[Supplied information]
⟨

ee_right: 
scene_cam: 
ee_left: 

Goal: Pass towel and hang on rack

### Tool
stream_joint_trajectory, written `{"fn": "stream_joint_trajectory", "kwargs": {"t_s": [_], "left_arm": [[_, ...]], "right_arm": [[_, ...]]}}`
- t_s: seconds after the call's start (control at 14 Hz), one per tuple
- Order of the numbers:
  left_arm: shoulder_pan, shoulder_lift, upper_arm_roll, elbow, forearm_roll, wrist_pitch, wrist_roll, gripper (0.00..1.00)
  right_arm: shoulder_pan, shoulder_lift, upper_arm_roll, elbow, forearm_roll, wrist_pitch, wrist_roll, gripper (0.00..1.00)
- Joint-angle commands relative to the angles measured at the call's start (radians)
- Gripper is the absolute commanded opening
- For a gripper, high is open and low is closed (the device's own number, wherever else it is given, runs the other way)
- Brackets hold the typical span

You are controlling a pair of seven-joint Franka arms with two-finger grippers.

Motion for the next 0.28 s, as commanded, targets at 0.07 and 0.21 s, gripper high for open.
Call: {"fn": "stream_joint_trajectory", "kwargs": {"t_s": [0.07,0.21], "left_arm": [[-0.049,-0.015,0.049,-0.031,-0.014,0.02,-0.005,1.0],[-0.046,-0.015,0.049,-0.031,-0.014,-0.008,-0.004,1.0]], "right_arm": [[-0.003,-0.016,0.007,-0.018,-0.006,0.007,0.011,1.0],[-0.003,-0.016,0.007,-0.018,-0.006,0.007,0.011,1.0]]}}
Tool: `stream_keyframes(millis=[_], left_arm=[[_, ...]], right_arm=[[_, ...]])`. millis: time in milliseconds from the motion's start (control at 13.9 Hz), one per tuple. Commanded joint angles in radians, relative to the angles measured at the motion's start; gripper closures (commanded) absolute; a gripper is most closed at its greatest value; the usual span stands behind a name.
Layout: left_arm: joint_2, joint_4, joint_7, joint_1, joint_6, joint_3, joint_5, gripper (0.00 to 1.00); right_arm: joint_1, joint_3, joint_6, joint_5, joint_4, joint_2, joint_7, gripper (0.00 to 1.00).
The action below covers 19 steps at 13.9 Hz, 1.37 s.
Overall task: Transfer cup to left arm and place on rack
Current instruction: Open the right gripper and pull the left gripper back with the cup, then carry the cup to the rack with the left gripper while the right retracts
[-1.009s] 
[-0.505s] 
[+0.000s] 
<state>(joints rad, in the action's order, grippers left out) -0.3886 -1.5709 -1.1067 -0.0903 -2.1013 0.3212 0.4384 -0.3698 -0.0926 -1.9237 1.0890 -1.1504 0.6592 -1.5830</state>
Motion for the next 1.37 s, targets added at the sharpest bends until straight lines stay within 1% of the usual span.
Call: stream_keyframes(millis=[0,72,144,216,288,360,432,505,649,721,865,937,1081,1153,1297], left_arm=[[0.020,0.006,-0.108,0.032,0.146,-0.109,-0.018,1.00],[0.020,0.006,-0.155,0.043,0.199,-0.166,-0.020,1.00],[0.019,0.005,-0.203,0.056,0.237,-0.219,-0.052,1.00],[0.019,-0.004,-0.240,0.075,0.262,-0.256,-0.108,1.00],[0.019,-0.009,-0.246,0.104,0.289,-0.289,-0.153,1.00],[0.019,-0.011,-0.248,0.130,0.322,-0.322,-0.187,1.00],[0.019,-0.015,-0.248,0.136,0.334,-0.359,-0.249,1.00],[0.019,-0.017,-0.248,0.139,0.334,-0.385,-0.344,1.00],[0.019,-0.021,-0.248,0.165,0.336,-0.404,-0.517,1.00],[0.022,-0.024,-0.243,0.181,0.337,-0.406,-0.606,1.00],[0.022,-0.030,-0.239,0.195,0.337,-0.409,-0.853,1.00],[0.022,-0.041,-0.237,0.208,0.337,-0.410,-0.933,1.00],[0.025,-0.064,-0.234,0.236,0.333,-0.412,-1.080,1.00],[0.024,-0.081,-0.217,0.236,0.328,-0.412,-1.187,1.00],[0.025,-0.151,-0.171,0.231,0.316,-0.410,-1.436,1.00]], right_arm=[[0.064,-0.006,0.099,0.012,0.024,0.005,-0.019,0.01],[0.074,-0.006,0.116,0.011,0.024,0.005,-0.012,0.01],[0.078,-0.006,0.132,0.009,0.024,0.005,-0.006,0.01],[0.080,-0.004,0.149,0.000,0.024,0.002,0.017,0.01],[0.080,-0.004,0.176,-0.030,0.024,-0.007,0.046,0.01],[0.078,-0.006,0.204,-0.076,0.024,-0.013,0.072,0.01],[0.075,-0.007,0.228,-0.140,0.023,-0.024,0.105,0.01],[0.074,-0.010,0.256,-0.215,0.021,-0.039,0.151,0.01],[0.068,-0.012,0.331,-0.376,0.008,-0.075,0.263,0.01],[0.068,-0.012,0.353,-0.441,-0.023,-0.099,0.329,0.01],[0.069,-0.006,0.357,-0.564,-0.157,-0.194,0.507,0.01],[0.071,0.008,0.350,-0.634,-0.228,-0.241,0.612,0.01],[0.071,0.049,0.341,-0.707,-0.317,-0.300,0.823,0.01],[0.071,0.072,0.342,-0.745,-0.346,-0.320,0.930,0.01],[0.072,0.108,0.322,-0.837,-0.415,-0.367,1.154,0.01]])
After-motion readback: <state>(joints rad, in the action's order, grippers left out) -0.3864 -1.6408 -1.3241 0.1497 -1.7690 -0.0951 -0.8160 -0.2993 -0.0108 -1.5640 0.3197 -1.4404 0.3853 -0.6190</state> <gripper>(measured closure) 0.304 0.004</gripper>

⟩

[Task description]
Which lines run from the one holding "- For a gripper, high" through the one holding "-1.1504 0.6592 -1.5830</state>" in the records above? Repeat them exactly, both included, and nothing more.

[Task response]
- For a gripper, high is open and low is closed (the device's own number, wherever else it is given, runs the other way)
- Brackets hold the typical span

You are controlling a pair of seven-joint Franka arms with two-finger grippers.

Motion for the next 0.28 s, as commanded, targets at 0.07 and 0.21 s, gripper high for open.
Call: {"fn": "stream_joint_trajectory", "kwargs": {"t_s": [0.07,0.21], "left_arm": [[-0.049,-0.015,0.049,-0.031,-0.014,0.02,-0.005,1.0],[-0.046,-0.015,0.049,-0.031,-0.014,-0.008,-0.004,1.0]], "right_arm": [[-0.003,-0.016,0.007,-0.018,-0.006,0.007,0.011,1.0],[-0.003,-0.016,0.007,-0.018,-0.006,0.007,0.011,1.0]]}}
Tool: `stream_keyframes(millis=[_], left_arm=[[_, ...]], right_arm=[[_, ...]])`. millis: time in milliseconds from the motion's start (control at 13.9 Hz), one per tuple. Commanded joint angles in radians, relative to the angles measured at the motion's start; gripper closures (commanded) absolute; a gripper is most closed at its greatest value; the usual span stands behind a name.
Layout: left_arm: joint_2, joint_4, joint_7, joint_1, joint_6, joint_3, joint_5, gripper (0.00 to 1.00); right_arm: joint_1, joint_3, joint_6, joint_5, joint_4, joint_2, joint_7, gripper (0.00 to 1.00).
The action below covers 19 steps at 13.9 Hz, 1.37 s.
Overall task: Transfer cup to left arm and place on rack
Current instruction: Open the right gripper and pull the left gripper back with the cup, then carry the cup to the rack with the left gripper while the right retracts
[-1.009s] 
[-0.505s] 
[+0.000s] 
<state>(joints rad, in the action's order, grippers left out) -0.3886 -1.5709 -1.1067 -0.0903 -2.1013 0.3212 0.4384 -0.3698 -0.0926 -1.9237 1.0890 -1.1504 0.6592 -1.5830</state>

No more output is needed here.